• Exercise requirements
Copy nothing but the lines below running from the line containing "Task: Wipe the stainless" through the line containing "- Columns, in", both end lines included.

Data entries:
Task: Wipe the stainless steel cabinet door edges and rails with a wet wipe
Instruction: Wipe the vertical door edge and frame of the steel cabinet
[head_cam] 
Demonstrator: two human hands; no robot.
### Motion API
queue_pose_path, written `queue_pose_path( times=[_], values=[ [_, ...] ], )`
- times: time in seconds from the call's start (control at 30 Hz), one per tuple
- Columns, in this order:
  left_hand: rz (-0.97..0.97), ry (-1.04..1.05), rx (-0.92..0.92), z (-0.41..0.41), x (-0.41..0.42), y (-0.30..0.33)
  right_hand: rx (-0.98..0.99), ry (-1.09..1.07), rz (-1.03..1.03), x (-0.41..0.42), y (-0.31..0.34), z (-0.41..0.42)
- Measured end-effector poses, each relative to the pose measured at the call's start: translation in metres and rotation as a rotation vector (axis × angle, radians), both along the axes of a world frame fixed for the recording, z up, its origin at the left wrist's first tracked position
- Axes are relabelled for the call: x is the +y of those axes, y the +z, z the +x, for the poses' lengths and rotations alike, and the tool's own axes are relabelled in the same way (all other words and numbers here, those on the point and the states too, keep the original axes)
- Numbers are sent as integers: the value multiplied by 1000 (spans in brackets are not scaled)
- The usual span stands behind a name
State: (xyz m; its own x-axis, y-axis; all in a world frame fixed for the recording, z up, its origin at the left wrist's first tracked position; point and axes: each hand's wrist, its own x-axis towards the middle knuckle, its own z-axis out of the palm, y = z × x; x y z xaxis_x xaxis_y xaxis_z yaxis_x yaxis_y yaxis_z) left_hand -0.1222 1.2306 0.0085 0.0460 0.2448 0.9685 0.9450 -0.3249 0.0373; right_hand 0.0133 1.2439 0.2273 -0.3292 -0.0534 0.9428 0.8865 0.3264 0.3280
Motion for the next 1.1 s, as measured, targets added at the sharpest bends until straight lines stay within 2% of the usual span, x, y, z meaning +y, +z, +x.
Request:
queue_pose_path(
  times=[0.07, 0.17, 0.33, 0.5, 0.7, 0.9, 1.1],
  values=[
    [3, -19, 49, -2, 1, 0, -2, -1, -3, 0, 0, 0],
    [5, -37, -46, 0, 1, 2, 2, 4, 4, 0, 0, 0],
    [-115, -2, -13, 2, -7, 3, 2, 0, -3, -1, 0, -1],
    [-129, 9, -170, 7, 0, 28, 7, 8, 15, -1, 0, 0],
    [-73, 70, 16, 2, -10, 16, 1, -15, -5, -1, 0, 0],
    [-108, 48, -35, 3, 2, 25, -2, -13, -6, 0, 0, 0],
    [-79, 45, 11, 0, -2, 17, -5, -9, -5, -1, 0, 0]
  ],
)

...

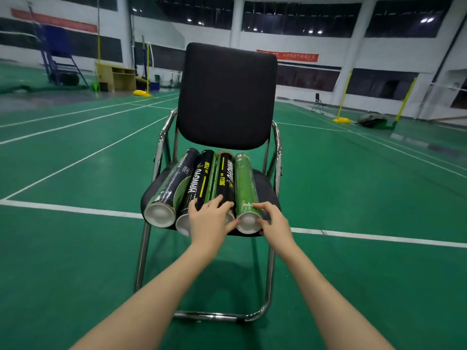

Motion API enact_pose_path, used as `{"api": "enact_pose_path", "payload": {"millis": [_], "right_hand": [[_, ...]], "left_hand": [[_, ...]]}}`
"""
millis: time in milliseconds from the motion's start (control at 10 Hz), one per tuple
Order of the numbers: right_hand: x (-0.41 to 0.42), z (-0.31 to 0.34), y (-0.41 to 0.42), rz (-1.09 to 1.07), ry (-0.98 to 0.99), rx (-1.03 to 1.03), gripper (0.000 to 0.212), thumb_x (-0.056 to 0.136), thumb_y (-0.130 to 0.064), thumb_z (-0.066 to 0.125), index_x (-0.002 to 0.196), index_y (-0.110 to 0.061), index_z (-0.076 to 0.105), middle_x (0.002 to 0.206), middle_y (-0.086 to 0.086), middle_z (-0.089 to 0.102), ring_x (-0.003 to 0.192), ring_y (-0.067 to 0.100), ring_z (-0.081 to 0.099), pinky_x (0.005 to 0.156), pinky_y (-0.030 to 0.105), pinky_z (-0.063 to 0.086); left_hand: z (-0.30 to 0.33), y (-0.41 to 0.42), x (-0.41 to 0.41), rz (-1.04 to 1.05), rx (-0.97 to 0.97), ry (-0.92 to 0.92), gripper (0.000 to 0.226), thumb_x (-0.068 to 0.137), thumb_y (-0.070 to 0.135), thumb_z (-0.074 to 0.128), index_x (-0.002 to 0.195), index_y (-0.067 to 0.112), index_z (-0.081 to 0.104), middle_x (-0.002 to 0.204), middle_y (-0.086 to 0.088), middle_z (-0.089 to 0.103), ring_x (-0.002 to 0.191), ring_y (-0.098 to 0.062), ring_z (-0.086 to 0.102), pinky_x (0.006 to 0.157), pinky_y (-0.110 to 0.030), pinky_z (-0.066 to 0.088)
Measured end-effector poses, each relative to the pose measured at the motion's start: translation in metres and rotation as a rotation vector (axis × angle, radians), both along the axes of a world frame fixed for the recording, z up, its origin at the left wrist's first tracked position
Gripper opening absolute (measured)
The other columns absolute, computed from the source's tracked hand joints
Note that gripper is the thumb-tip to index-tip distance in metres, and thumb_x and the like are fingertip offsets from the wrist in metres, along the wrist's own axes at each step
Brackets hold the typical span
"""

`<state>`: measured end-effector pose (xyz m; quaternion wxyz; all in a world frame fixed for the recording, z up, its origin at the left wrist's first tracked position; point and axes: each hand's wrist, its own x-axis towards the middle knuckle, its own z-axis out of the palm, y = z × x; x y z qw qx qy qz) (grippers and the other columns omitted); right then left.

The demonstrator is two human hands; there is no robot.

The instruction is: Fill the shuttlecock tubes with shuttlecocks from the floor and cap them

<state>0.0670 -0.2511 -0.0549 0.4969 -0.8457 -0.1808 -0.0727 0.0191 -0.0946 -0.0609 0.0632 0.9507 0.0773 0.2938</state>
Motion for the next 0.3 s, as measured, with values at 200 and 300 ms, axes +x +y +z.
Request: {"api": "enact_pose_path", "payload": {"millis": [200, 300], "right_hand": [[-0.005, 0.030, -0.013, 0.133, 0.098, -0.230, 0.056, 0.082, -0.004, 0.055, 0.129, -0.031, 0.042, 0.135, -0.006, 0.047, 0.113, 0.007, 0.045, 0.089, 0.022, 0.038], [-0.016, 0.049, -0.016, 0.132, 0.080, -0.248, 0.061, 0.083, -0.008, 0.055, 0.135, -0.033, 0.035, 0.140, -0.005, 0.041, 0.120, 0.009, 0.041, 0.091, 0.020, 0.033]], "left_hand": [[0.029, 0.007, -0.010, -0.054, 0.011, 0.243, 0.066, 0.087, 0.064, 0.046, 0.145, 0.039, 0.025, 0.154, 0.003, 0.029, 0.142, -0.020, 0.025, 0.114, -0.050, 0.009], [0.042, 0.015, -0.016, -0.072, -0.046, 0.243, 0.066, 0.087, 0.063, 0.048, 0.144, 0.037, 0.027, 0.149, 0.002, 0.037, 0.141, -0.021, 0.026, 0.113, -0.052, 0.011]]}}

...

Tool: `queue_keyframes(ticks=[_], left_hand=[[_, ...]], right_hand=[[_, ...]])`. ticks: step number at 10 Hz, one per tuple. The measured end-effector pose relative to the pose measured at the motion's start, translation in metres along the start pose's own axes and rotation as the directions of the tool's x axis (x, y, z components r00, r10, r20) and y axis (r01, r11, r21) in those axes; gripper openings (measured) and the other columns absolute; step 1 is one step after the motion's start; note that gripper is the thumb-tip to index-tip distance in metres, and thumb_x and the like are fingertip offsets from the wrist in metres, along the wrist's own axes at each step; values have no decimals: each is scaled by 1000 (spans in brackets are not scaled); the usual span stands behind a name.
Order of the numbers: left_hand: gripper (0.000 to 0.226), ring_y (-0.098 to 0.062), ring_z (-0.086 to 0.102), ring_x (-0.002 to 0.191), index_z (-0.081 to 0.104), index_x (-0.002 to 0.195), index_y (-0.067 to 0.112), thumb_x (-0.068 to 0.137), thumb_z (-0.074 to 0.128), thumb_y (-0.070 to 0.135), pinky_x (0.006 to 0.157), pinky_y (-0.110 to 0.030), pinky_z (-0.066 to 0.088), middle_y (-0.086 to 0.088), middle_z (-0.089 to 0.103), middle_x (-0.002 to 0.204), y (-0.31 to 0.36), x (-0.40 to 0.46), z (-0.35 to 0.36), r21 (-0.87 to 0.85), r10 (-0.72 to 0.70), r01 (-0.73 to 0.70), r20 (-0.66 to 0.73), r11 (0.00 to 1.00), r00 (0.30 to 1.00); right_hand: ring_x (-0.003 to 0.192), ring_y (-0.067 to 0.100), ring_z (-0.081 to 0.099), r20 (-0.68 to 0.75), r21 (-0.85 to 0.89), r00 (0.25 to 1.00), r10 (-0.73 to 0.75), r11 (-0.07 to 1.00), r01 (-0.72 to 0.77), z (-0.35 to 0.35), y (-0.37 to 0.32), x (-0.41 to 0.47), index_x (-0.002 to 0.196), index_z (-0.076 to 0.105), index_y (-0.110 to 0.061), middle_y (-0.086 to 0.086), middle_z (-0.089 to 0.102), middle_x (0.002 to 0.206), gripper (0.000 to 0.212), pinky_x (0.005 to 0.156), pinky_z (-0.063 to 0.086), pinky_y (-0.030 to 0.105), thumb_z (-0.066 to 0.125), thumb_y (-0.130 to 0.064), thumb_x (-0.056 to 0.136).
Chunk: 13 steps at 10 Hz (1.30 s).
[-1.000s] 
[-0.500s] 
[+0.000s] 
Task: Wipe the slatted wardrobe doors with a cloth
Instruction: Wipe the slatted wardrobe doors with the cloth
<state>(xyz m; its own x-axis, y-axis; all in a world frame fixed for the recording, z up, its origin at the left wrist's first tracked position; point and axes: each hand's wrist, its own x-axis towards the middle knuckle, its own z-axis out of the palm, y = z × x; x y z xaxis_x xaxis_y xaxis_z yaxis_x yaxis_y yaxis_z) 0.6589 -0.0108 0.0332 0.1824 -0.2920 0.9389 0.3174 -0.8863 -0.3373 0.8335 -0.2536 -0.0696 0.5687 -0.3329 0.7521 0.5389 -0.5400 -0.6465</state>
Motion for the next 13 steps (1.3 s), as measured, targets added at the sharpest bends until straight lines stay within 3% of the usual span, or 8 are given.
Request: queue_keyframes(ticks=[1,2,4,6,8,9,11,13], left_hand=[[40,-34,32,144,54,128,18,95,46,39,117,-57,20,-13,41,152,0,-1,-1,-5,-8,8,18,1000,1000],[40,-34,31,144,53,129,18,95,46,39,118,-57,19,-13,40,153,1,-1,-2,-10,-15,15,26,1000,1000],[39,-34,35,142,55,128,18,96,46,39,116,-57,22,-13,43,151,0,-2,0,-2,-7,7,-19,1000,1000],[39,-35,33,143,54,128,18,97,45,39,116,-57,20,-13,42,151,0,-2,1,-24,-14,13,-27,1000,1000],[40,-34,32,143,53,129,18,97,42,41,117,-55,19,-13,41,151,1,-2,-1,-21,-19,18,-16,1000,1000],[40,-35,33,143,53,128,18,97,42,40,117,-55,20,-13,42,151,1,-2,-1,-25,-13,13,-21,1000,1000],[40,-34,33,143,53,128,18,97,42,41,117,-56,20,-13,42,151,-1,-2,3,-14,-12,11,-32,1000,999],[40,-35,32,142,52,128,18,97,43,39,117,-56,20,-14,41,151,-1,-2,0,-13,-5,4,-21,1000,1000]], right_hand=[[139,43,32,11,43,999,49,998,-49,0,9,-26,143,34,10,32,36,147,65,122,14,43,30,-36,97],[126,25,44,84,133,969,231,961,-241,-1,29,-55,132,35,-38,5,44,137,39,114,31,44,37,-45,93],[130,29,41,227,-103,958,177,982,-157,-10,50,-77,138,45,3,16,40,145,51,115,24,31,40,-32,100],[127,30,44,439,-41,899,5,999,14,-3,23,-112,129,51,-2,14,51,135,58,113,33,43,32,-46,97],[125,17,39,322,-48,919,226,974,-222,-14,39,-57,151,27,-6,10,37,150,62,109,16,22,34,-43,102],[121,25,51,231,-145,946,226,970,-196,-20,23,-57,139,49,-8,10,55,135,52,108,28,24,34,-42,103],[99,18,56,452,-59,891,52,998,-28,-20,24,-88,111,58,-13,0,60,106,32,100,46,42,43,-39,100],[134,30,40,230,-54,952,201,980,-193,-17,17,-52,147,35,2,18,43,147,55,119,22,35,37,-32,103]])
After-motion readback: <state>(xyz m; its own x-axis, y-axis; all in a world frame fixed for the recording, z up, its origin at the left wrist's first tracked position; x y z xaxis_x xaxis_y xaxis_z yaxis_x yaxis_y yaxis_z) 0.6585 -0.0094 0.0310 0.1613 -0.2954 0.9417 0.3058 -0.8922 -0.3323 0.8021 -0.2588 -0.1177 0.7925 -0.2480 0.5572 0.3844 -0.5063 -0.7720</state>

• Result for this task
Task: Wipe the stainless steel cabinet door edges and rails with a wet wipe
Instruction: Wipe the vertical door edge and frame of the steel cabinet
[head_cam] 
Demonstrator: two human hands; no robot.
### Motion API
queue_pose_path, written `queue_pose_path( times=[_], values=[ [_, ...] ], )`
- times: time in seconds from the call's start (control at 30 Hz), one per tuple
- Columns, in this order:

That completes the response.